Thanks very much for that explanation, I've been working off the original scrypt.c in cgminer (the OpenCL GPU code is rather beyond my ken), but your cell code does look useful.
I believe that similar pipelining for hiding the latency of external DRAM accesses can be also easily implemented with FPGA or ASIC. But FPGA or ASIC still must have a lot of memory bandwidth even after the scratchpad size reduction, otherwise the external memory will become a performance bottleneck. Beating the GPUs equipped with fast GDDR5 is going to be a tough challenge.
I'm just playing with the FPGA implementation as a hobby, though I'm hoping it may be of some use with all those bitcoin FPGA boards that are going to be just junk in a few months as the nethash climbs exponentially.
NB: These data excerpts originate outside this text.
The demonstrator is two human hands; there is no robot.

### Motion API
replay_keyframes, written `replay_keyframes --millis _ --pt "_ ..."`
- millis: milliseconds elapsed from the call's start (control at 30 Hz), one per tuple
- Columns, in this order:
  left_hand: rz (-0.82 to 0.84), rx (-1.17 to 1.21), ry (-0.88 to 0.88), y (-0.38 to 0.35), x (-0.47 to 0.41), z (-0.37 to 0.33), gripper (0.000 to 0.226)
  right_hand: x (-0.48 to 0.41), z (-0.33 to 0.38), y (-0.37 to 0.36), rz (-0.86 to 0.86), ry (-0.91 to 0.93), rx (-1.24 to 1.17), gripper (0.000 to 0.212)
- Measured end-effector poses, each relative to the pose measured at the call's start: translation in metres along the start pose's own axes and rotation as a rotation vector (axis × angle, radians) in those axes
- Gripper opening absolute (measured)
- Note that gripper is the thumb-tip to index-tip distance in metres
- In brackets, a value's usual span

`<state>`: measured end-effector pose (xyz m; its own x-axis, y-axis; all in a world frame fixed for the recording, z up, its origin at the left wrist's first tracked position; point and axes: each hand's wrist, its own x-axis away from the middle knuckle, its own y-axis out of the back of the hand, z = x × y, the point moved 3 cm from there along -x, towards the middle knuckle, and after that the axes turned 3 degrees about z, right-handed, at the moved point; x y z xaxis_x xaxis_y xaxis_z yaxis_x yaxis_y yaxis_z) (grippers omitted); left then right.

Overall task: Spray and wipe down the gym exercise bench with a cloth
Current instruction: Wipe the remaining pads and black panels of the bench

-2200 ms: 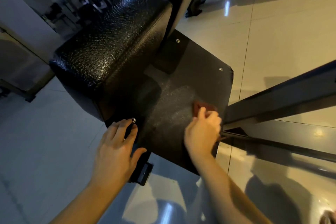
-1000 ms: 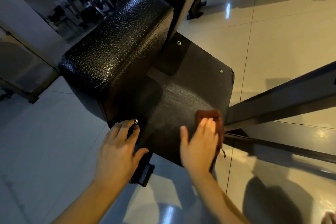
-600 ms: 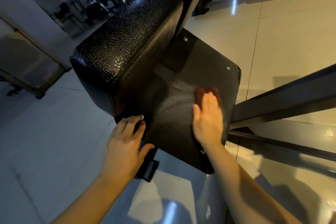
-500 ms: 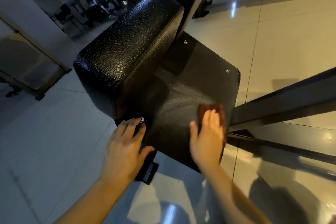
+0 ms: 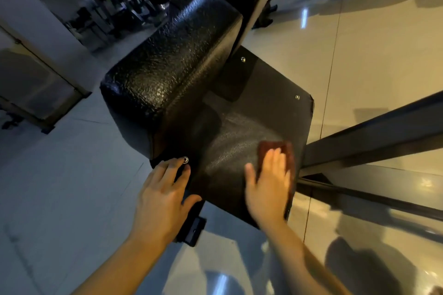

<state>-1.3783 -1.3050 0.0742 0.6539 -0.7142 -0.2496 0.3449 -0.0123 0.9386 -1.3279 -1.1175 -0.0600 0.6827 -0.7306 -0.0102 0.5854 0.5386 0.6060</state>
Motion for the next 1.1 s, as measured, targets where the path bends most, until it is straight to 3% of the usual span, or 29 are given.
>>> replay_keyframes --millis 133,200,233,333,400,467,567,700,767,933,1000,1100 --pt "0.001 0.001 0.004 -0.002 -0.001 0.004 0.067 0.016 0.074 -0.008 0.191 0.505 -0.067 0.064" --pt "-0.001 -0.003 -0.002 -0.001 -0.001 0.003 0.065 -0.023 0.08 -0.007 0.145 0.664 -0.035 0.059" --pt "0.002 -0.007 -0.008 0.001 -0.001 0.003 0.065 -0.043 0.074 -0.008 0.11 0.633 -0.015 0.06" --pt "-0.011 0.006 -0.014 0.001 -0.001 0.001 0.066 -0.069 0.032 -0.006 -0.008 0.22 -0.05 0.067" --pt "-0.015 0.017 -0.009 -0.002 -0.001 0.001 0.067 -0.046 0.014 -0.004 -0.065 0.052 -0.076 0.069" --pt "-0.009 0.019 -0.007 -0.004 -0.002 0.003 0.067 0.002 0.029 -0.011 -0.022 0.095 -0.071 0.07" --pt "-0.01 -0.004 0.002 0.0 -0.004 0.002 0.059 0.06 0.076 -0.023 0.082 0.408 -0.15 0.058" --pt "0.003 -0.04 -0.006 0.003 -0.003 0.002 0.058 0.035 0.058 -0.013 0.124 0.631 -0.27 0.049" --pt "0.008 -0.036 -0.012 0.002 -0.002 0.003 0.062 0.018 0.029 -0.007 0.105 0.544 -0.217 0.053" --pt "0.006 0.006 -0.017 -0.001 -0.004 0.004 0.064 0.034 -0.021 -0.005 -0.001 0.01 -0.23 0.068" --pt "0.008 -0.004 -0.02 0.0 -0.004 0.005 0.064 0.067 0.003 -0.015 0.032 0.033 -0.27 0.067" --pt "0.023 -0.027 -0.015 0.002 -0.004 0.003 0.064 0.098 0.037 -0.027 0.138 0.314 -0.26 0.071"
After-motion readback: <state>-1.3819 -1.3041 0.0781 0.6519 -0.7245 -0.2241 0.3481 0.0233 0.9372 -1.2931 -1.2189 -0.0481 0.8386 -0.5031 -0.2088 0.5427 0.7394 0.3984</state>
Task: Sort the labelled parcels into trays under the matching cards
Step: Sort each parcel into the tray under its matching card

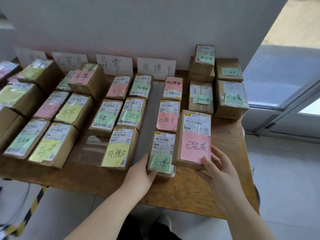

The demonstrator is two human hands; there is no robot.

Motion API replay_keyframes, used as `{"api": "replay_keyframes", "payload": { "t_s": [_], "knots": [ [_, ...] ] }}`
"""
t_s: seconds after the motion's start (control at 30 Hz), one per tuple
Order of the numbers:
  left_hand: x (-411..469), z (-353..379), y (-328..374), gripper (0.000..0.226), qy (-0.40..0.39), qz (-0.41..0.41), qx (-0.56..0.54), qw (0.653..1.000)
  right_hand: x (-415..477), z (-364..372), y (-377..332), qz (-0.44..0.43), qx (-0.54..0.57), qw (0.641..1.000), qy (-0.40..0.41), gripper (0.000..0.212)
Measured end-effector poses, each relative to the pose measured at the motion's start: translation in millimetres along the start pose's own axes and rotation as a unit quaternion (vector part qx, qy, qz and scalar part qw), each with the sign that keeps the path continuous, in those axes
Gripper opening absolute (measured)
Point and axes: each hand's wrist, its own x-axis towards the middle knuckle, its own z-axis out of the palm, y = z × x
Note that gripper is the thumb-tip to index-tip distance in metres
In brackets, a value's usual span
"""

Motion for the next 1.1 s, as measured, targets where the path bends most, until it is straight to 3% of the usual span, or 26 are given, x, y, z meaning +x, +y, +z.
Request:
{"api": "replay_keyframes", "payload": {
  "t_s": [0.27,0.43,0.67,1.1],
  "knots": [
    [-19,-32,18,0.069,0.089,0.176,0.104,0.975,-6,36,-7,-0.066,-0.097,0.993,-0.024,0.040],
    [-21,-53,11,0.072,0.117,0.170,0.097,0.974,-16,75,-14,-0.119,-0.149,0.980,-0.056,0.034],
    [-16,-111,-31,0.061,0.162,0.191,0.095,0.963,-31,145,-17,-0.128,-0.194,0.970,-0.077,0.035],
    [4,-240,-148,0.076,0.187,0.208,0.133,0.951,-61,314,14,-0.149,-0.285,0.943,-0.084,0.045]
  ]
}}
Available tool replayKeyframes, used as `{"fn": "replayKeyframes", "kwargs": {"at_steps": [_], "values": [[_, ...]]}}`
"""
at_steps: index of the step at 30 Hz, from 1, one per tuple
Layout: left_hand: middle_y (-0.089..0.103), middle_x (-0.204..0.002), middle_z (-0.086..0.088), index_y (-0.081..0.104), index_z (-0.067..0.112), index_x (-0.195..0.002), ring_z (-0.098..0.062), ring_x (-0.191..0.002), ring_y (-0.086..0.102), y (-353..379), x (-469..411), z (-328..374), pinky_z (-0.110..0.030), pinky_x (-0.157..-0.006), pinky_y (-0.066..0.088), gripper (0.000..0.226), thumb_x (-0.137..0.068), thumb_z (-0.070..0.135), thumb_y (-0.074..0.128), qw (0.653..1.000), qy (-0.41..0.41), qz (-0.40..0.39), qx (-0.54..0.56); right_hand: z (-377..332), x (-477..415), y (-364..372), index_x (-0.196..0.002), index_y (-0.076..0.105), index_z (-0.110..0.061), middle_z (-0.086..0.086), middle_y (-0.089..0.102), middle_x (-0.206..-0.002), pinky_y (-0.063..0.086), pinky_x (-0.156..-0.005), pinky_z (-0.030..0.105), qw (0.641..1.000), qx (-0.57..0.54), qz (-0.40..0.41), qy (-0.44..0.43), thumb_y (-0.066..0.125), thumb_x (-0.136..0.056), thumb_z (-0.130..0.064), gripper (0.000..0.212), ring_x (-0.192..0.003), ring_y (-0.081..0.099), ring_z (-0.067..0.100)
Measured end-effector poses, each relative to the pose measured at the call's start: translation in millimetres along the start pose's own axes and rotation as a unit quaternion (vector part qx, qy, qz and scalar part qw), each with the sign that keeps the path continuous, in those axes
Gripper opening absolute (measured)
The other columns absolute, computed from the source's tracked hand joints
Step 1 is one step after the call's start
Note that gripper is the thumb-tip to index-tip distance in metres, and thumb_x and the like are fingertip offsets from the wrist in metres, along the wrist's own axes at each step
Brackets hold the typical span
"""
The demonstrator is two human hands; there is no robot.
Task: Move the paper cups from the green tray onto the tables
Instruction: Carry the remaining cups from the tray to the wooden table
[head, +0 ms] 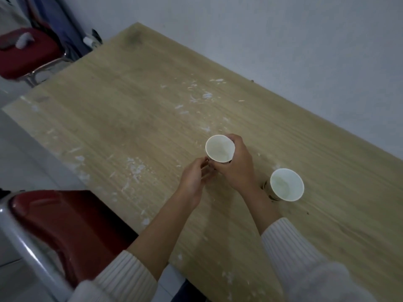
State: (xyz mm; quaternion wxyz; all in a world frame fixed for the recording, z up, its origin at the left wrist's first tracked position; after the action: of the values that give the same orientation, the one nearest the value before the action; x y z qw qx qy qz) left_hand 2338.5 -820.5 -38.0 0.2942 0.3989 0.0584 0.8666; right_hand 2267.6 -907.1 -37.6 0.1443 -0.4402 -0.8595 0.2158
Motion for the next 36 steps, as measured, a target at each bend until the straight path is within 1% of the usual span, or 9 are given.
{"fn": "replayKeyframes", "kwargs": {"at_steps": [8,13,16,18,20,22,28,33,36], "values": [[0.067,-0.071,-0.003,0.066,0.01,-0.081,-0.014,-0.071,0.06,-3,3,-13,-0.027,-0.071,0.048,0.026,-0.092,0.009,0.043,1.0,-0.008,0.003,-0.03,-1,6,1,-0.141,0.035,-0.017,0.005,0.045,-0.141,0.033,-0.095,0.022,0.999,0.001,-0.028,0.019,0.084,-0.067,-0.018,0.088,-0.127,0.045,0.019],[0.063,-0.059,0.002,0.061,0.012,-0.077,-0.008,-0.052,0.059,5,21,-27,-0.021,-0.055,0.047,0.026,-0.094,0.011,0.042,0.998,-0.042,0.007,-0.053,-15,32,-15,-0.144,0.03,-0.017,-0.006,0.038,-0.136,0.022,-0.09,-0.004,1.0,-0.016,0.001,0.01,0.077,-0.072,-0.009,0.087,-0.122,0.036,0.003],[0.062,-0.062,0.001,0.06,0.013,-0.077,-0.01,-0.056,0.059,13,36,-33,-0.023,-0.054,0.045,0.023,-0.093,0.012,0.043,0.996,-0.026,-0.009,-0.089,-25,60,-31,-0.137,0.042,-0.018,-0.006,0.048,-0.132,0.038,-0.103,0.016,0.998,-0.053,0.028,-0.018,0.069,-0.075,-0.004,0.069,-0.121,0.047,0.005],[0.067,-0.076,-0.008,0.064,0.007,-0.088,-0.017,-0.069,0.062,20,46,-38,-0.026,-0.062,0.047,0.021,-0.092,0.015,0.046,0.992,0.0,-0.016,-0.128,-28,81,-49,-0.126,0.053,-0.02,-0.007,0.059,-0.116,0.052,-0.088,0.027,0.994,-0.079,0.062,-0.032,0.065,-0.077,-0.001,0.053,-0.106,0.059,0.005],[0.064,-0.079,-0.011,0.064,0.002,-0.1,-0.019,-0.07,0.059,33,59,-44,-0.025,-0.063,0.046,0.024,-0.092,0.015,0.045,0.986,0.044,-0.023,-0.162,-26,102,-72,-0.112,0.061,-0.021,-0.015,0.063,-0.096,0.052,-0.069,0.02,0.99,-0.084,0.109,-0.04,0.065,-0.081,-0.003,0.036,-0.085,0.063,0.004],[0.053,-0.067,-0.005,0.061,0.003,-0.094,-0.012,-0.059,0.05,50,81,-51,-0.018,-0.056,0.043,0.019,-0.093,0.005,0.042,0.98,0.106,-0.031,-0.166,-16,127,-98,-0.097,0.066,-0.023,-0.017,0.063,-0.077,0.046,-0.06,0.016,0.982,-0.083,0.165,-0.032,0.066,-0.083,-0.007,0.022,-0.068,0.06,0.003],[0.047,-0.063,0.001,0.059,0.003,-0.089,0.002,-0.051,0.045,100,165,-111,-0.014,-0.054,0.041,0.017,-0.093,-0.003,0.043,0.945,0.192,-0.163,-0.207,19,222,-177,-0.078,0.061,-0.033,-0.011,0.06,-0.063,0.054,-0.058,0.044,0.958,-0.063,0.281,0.014,0.067,-0.087,-0.014,0.022,-0.057,0.056,0.009],[0.052,-0.069,0.0,0.06,0.011,-0.083,-0.003,-0.057,0.049,135,234,-181,-0.019,-0.06,0.043,0.022,-0.091,-0.002,0.045,0.907,0.182,-0.27,-0.267,46,321,-229,-0.076,0.06,-0.032,-0.005,0.061,-0.062,0.052,-0.057,0.046,0.926,-0.033,0.372,0.053,0.065,-0.087,-0.015,0.021,-0.055,0.057,0.018],[0.052,-0.068,-0.001,0.059,0.011,-0.081,-0.005,-0.056,0.049,145,282,-222,-0.018,-0.057,0.042,0.023,-0.091,-0.004,0.044,0.887,0.18,-0.315,-0.285,62,389,-250,-0.076,0.06,-0.028,0.0,0.06,-0.06,0.051,-0.054,0.034,0.909,-0.024,0.409,0.079,0.065,-0.088,-0.016,0.017,-0.055,0.056,0.018]]}}
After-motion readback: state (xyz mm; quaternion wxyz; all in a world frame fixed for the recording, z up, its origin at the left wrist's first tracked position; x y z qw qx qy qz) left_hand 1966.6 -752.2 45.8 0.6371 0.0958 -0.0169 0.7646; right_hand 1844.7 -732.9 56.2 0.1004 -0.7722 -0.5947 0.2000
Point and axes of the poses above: each hand's wrist, its own x-axis away from the middle knuckle, its own y-axis out of the palm, z = x × y, the point moved 1 cm from there along -x, towards the middle knuckle
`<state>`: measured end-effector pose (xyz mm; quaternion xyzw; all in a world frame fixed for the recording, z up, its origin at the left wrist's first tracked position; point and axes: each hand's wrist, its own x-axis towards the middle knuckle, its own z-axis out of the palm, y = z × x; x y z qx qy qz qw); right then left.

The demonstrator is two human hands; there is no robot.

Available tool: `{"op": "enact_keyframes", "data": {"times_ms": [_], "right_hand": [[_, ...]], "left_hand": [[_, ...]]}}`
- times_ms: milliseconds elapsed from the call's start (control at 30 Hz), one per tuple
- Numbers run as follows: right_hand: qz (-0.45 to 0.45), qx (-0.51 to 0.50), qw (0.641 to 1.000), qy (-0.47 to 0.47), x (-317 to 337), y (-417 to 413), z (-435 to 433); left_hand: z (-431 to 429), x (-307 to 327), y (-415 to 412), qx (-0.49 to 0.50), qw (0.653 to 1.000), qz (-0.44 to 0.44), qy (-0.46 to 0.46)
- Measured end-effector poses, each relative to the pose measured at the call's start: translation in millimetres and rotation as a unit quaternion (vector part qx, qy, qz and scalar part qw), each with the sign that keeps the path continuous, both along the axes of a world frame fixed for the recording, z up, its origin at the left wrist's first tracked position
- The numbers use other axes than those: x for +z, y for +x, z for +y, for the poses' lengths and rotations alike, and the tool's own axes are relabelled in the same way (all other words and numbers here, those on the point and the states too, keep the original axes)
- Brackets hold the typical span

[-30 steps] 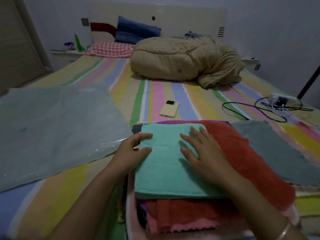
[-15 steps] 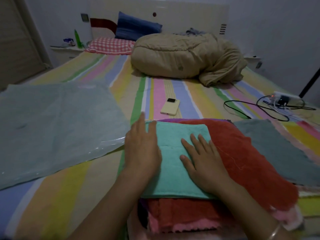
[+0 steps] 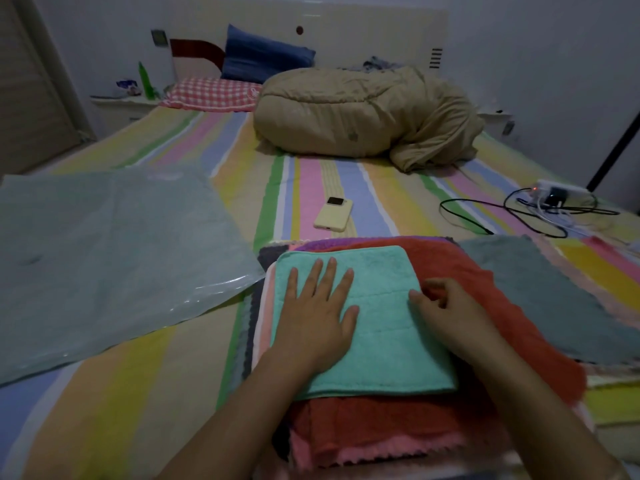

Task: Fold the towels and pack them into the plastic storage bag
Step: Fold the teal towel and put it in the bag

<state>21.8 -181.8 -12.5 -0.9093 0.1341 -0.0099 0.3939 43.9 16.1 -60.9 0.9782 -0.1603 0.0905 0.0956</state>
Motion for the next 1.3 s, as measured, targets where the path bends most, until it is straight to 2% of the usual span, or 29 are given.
{"op": "enact_keyframes", "data": {"times_ms": [133,200,267,300,333,367,433,467,500,533,600,700,800,1033,1100,1133,1233,1300], "right_hand": [[0.074,0.055,0.976,0.199,16.3,-0.1,6.7],[0.066,0.063,0.955,0.283,26.3,-3.9,15.4],[0.051,0.063,0.939,0.335,35.3,-6.3,29.4],[0.036,0.070,0.936,0.344,38.8,-6.2,38.3],[0.006,0.078,0.937,0.340,40.2,-5.3,47.6],[-0.041,0.089,0.946,0.310,38.7,-3.6,55.6],[-0.159,0.126,0.968,0.151,30.7,0.3,69.9],[-0.193,0.148,0.968,0.067,26.1,0.8,77.3],[-0.197,0.170,0.965,0.019,22.2,0.5,85.8],[-0.181,0.196,0.964,-0.003,18.9,-0.4,94.7],[-0.146,0.244,0.957,-0.051,12.9,-3.4,111.3],[-0.138,0.274,0.936,-0.173,2.8,-6.9,128.8],[-0.119,0.266,0.923,-0.250,-2.8,-7.8,138.4],[-0.096,0.236,0.924,-0.284,-16.6,-8.1,144.1],[-0.104,0.241,0.926,-0.272,-17.6,-8.5,144.4],[-0.115,0.235,0.933,-0.247,-16.7,-8.3,143.2],[-0.181,0.129,0.965,-0.140,-10.9,-7.0,130.9],[-0.140,0.069,0.983,-0.093,-5.5,-6.2,118.8]], "left_hand": [[-0.9,-1.5,0.4,0.006,1.000,-0.009,0.006],[-0.7,-2.9,-0.8,0.000,1.000,-0.026,0.000],[2.2,-1.8,-1.3,-0.020,0.996,-0.032,-0.082],[4.8,0.6,-1.3,-0.030,0.980,-0.022,-0.193],[8.1,6.8,-2.4,-0.028,0.942,-0.011,-0.333],[13.0,13.8,-2.6,-0.011,0.882,-0.009,-0.471],[26.5,28.6,-1.3,0.077,0.747,0.002,-0.660],[34.9,34.0,-1.0,0.134,0.694,0.026,-0.707],[45.0,35.8,-1.3,0.185,0.654,0.059,-0.731],[54.4,34.1,-1.5,0.220,0.631,0.101,-0.737],[68.0,30.4,-4.1,0.221,0.609,0.186,-0.739],[72.9,33.2,-12.2,0.193,0.620,0.248,-0.719],[73.3,39.6,-18.4,0.187,0.634,0.240,-0.711],[78.1,36.2,-21.2,0.189,0.758,0.181,-0.598],[79.6,34.7,-21.1,0.211,0.790,0.162,-0.553],[80.4,34.3,-21.7,0.220,0.795,0.164,-0.541],[82.3,37.7,-21.8,0.227,0.797,0.207,-0.520],[83.4,40.4,-17.6,0.218,0.793,0.236,-0.518]]}}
So my code just uses the internal block ram resource, which is very limited (4.5Mbit on an LX150, enough for 4 full or 9 half scratchpads). Fitting the cores is no problem, but routing them is a nightmare. I've been recently been looking at pipelining, but it seems this just makes it even more unroutable. Still, there may be a way forward and your input was very welcome.
Jasinlee has his own project looking at using external SDRAM, which I guess will look a lot like a GPU style solution (exactly the same problems with ram bandwidth and latency).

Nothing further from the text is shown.